The president and cashier of every national banking association shall cause to be kept at all times a full and correct list of the names and residences of all the shareholders in the association, and the number of shares held by each, in the office where its business is transacted. Such list shall be subject to the inspection of all the shareholders and creditors of the association, and the officers authorized to assess taxes under State authority, during business hours of each day in which business may be legally transacted. A copy of such list, verified by the oath of such president or cashier, shall be transmitted to the Comptroller of the Currency within ten days of any demand therefor made by him.

(R.S. § 5210; May 18, 1953, ch. 59, § 1, 67 Stat. 27.)
§§ 63, 64. Repealed. Pub. L. 86–230, § 7, Sept. 8, 1959, 73 Stat. 457
§ 64a. Individual liability of shareholders; limitation on liability

The additional liability imposed upon shareholders in national banking associations by the provisions of sections 63 and 64 of this title shall not apply with respect to shares in any such association issued after June 16, 1933. Such additional liability shall cease on July 1, 1937, with respect to all shares issued by any association which shall be transacting the business of banking on July 1, 1937: Provided, That not less than six months prior to such date, such association shall have caused notice of such prospective termination of liability to be published in a newspaper published in the city, town, or county in which such association is located, and if no newspaper is published in such city, town, or county, then in a newspaper of general circulation therein.
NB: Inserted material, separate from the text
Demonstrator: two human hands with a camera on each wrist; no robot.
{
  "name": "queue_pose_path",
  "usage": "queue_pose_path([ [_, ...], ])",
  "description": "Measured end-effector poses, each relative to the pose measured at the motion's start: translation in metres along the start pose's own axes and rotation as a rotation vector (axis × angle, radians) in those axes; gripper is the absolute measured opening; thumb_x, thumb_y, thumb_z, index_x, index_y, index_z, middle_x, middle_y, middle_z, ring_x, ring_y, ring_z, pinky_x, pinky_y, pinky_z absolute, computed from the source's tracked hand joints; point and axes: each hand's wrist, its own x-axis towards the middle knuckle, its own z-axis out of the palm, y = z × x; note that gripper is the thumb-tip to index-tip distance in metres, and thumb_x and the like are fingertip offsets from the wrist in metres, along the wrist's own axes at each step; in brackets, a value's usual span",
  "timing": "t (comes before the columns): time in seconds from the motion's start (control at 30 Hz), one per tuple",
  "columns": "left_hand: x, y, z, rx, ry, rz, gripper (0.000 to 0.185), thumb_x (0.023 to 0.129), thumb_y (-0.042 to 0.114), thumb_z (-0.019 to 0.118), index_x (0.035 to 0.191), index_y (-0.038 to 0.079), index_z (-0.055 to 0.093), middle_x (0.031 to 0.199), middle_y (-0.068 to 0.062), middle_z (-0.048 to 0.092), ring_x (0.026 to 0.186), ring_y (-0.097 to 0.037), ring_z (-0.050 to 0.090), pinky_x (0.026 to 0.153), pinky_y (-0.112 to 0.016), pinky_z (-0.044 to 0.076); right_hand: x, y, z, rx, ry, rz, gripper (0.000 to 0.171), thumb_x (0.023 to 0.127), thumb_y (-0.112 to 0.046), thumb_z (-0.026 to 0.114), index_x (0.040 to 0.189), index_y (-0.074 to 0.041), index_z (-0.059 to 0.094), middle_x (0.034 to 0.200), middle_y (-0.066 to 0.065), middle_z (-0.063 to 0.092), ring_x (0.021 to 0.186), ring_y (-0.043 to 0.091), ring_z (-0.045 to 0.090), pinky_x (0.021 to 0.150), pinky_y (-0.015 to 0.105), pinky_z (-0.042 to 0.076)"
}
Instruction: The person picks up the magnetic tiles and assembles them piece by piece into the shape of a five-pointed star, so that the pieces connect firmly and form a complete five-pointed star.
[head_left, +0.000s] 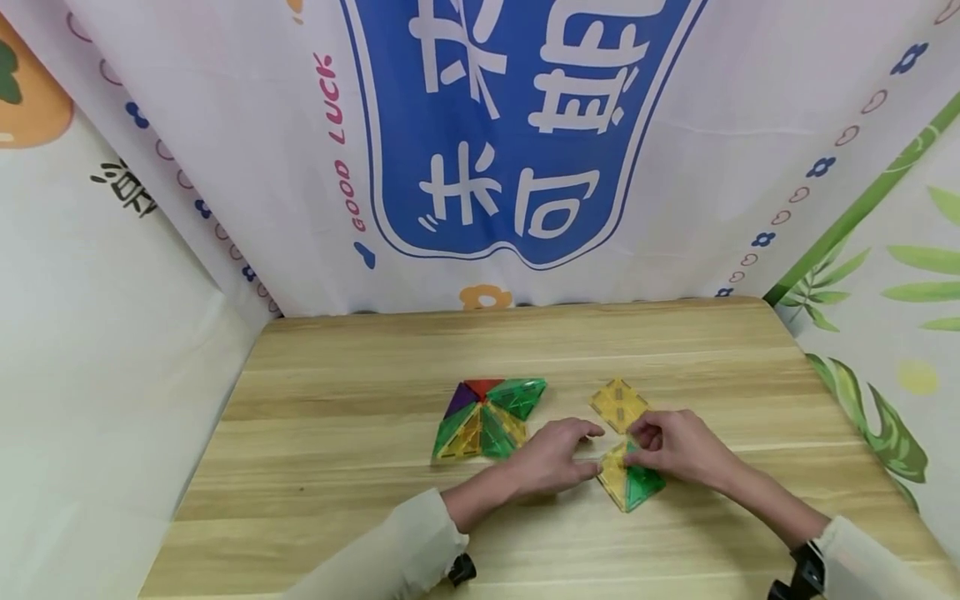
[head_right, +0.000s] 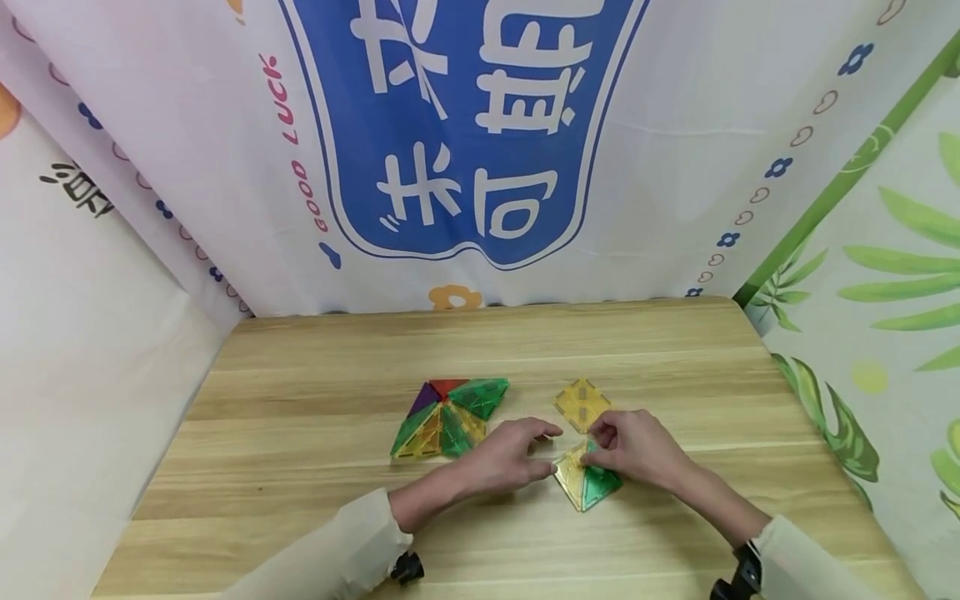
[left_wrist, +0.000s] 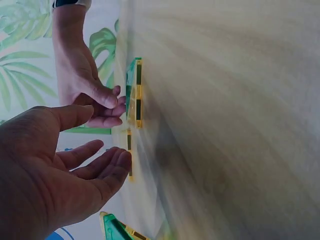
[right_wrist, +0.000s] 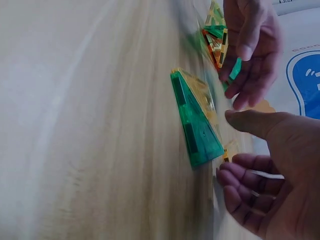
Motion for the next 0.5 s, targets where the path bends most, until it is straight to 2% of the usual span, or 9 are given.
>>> queue_pose_path([
  [0.23,0.003,0.0,0.005,-0.048,-0.045,-0.03,0.05,0.097,0.021,0.079,0.142,0.005,0.064,0.136,-0.008,0.07,0.124,-0.015,0.065,0.102,-0.023,0.051,-0.017,-0.007,-0.001,0.0,-0.025,0.153,0.043,0.076,-0.039,0.096,0.099,-0.009,0.075,0.081,-0.008,0.068,0.073,0.006,0.061,0.064,0.024,0.052],
  [0.5,0.003,-0.001,0.008,-0.151,-0.092,-0.069,0.049,0.097,0.018,0.079,0.141,0.004,0.064,0.135,-0.009,0.071,0.119,-0.013,0.067,0.094,-0.018,0.053,-0.025,-0.015,0.009,0.006,-0.01,0.193,0.06,0.067,-0.04,0.101,0.108,-0.002,0.076,0.083,-0.007,0.068,0.075,0.007,0.06,0.065,0.025,0.052],
])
If the association fail 1

1 So in original. Probably should be “fails”.
to give such notice as and when above provided, a termination of such additional liability may thereafter be accomplished as of the date six month 2
2 So in original. Probably should be “months”.
subsequent to publication, in the manner above provided. In the case of each association which has not caused notice of such prospective termination of liability to be published prior to May 18, 1953, the Comptroller of the Currency shall cause such notice to be published in the manner provided in this section, and on the date six months subsequent to such publication by the Comptroller of the Currency such additional liability shall cease.
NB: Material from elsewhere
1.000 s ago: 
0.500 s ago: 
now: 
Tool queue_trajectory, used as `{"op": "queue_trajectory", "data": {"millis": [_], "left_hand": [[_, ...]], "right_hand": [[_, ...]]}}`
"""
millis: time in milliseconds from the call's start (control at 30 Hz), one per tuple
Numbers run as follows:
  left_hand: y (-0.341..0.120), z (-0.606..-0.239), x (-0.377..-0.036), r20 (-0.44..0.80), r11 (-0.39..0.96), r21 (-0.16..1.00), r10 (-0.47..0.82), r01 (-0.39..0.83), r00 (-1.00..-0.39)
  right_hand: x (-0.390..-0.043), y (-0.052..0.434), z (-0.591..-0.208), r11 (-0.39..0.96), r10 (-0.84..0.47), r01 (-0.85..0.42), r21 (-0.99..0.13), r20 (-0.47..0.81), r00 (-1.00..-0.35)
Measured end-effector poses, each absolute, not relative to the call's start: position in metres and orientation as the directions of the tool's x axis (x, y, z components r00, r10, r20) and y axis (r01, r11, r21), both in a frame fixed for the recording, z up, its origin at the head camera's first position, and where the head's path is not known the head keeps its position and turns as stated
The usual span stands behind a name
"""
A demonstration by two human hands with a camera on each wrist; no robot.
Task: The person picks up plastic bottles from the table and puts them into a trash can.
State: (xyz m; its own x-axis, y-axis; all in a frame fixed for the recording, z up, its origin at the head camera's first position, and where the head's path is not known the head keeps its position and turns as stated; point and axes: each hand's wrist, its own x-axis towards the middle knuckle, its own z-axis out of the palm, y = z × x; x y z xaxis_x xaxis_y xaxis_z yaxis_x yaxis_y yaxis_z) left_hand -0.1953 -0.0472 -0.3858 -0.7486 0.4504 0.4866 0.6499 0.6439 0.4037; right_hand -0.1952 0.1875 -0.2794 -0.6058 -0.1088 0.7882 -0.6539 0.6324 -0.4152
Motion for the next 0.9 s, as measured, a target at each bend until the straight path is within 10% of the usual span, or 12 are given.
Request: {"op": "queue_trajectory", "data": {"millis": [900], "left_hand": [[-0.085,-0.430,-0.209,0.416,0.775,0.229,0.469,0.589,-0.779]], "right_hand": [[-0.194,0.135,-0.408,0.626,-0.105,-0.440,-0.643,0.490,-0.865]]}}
(June 16, 1933, ch. 89, § 22, 48 Stat. 189; Aug. 23, 1935, ch. 614, title III, § 304, 49 Stat. 708; May 18, 1953, ch. 59, § 2, 67 Stat. 27.)
§ 65. Repealed. Pub. L. 86–230, § 8, Sept. 8, 1959, 73 Stat. 457
§ 66. Personal liability of representatives of stockholders

Persons holding stock as executors, administrators, guardians, or trustees, shall not be personally subject to any liabilities as stockholders; but the estates and funds in their hands shall be liable in like manner and to the same extent as the testator, intestate, ward, or person interested in such trust funds would be, if living and competent to act and hold the stock in his own name.

(R.S. § 5152.)
§ 67. Individual liability of shareholders; compromises; authority of receiver

Any receiver of a national banking association is authorized, with the approval of the Comptroller of the Currency and upon the order of a court of record of competent jurisdiction, to compromise, either before or after judgment, the individual liability of any shareholder of such association.